About this exercise:
Scan the records for the string "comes" and copy every line that holds it.

Stored entries
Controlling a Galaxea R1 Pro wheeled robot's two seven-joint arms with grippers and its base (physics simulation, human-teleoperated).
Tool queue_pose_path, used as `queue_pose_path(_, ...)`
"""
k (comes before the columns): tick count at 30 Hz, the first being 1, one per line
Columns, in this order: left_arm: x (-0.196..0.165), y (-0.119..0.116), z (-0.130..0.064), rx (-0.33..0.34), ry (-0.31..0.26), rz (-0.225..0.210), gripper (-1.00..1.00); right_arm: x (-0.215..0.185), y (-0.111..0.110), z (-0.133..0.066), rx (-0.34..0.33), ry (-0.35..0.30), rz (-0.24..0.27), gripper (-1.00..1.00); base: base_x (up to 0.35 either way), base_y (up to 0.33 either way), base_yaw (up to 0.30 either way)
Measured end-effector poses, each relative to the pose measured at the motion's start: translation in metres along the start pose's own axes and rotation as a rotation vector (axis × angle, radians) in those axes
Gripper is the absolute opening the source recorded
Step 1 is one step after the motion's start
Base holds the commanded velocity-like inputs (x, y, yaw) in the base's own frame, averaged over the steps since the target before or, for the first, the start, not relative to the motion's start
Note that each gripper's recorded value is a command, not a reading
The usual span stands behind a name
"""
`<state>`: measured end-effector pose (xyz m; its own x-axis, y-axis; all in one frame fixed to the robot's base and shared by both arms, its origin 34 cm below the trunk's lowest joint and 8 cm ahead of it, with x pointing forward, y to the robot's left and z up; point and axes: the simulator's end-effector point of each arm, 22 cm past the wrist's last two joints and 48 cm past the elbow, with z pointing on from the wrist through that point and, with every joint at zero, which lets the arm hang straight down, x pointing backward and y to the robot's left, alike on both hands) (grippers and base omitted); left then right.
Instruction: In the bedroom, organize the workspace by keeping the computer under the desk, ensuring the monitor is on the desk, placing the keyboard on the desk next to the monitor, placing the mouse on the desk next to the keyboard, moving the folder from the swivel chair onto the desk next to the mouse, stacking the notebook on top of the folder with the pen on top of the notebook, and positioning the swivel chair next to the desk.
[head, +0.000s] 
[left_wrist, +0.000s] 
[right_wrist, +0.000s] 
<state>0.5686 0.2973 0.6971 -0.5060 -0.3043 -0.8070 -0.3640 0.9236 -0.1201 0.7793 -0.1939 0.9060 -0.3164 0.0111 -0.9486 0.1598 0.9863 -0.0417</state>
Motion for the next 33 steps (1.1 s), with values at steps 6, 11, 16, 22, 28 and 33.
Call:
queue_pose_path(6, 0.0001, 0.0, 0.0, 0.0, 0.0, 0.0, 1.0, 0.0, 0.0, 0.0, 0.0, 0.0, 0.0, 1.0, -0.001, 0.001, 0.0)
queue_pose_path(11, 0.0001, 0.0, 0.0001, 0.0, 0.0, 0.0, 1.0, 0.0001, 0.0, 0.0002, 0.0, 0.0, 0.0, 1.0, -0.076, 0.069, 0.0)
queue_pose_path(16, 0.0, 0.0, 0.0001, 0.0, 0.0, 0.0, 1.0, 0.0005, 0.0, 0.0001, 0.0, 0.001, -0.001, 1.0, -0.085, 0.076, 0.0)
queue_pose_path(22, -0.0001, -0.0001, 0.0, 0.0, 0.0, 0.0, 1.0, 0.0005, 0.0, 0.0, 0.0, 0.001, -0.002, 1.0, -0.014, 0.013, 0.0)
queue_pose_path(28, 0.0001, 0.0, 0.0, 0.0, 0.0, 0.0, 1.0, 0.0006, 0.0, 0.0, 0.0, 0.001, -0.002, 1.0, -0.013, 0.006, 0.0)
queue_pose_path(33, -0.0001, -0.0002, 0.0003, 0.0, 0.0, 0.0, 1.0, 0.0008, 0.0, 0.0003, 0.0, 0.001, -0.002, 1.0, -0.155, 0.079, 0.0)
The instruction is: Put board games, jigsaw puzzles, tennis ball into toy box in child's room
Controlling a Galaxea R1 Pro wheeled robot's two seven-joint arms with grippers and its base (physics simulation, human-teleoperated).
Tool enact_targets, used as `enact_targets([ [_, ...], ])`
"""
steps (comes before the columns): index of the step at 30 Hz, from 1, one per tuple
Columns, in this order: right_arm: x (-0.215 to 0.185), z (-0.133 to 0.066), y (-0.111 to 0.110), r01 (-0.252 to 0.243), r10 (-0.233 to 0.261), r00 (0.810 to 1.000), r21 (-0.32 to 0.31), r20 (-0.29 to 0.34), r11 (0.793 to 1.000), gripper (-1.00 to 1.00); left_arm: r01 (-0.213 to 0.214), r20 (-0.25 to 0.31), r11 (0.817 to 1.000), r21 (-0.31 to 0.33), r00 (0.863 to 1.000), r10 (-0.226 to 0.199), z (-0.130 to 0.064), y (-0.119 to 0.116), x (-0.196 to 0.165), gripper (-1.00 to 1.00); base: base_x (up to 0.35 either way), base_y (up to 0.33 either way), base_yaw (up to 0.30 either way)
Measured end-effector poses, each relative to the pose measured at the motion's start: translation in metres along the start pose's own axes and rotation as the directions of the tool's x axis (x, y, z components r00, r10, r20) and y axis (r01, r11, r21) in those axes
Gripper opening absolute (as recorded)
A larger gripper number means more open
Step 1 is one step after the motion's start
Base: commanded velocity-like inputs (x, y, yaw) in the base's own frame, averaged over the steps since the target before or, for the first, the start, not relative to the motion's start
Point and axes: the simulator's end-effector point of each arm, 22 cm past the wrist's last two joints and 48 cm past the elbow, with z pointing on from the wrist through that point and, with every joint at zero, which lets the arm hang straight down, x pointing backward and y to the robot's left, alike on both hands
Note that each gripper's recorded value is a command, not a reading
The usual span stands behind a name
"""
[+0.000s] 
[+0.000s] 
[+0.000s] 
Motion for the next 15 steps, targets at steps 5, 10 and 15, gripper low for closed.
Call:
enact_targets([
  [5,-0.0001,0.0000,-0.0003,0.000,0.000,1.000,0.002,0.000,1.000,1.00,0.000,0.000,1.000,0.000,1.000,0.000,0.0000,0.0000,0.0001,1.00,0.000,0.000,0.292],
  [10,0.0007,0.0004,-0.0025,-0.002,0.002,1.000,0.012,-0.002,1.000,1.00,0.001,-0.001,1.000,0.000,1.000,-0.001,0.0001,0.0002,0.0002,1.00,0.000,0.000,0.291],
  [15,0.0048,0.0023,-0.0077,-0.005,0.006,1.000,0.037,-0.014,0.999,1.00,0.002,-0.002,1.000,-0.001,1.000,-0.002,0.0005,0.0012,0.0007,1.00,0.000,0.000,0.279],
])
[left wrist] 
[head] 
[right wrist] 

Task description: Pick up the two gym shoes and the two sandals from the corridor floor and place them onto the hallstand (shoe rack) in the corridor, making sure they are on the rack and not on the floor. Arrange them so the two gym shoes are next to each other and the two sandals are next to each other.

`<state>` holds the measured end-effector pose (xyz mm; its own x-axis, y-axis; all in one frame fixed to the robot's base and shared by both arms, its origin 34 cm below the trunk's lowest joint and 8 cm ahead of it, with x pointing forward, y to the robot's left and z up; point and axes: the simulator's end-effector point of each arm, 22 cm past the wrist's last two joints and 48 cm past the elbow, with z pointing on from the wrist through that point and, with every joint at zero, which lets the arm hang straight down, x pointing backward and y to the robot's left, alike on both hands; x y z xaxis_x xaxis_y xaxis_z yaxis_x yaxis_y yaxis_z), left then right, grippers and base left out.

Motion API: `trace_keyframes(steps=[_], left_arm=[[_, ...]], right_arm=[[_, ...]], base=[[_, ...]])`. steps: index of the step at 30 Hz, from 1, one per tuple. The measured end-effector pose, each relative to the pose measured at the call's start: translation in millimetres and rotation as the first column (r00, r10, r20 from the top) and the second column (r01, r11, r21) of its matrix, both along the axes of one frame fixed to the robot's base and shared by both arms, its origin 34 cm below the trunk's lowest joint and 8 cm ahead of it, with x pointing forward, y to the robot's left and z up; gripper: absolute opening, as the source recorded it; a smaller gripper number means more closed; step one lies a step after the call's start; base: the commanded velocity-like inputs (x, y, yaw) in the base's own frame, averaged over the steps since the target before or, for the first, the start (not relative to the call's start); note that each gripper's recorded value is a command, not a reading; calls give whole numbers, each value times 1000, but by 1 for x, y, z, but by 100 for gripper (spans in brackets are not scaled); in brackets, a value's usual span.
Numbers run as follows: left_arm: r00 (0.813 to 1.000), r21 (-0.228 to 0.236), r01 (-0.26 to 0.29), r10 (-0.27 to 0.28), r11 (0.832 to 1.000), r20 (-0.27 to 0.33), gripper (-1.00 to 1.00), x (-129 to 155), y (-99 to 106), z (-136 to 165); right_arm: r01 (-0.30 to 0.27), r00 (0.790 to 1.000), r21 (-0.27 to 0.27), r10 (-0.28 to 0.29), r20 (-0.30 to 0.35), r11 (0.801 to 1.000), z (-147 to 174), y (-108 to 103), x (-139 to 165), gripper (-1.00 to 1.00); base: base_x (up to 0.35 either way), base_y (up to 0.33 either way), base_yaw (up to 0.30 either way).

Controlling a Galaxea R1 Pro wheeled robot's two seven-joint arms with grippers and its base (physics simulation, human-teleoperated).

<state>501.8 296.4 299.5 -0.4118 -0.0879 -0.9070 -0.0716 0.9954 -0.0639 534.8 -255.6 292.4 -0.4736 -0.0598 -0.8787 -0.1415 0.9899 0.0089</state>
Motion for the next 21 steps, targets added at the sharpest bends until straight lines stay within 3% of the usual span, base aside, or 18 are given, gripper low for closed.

Expected answer:
k (comes before the columns): tick count at 30 Hz, the first being 1, one per line
steps (comes before the columns): index of the step at 30 Hz, from 1, one per tuple

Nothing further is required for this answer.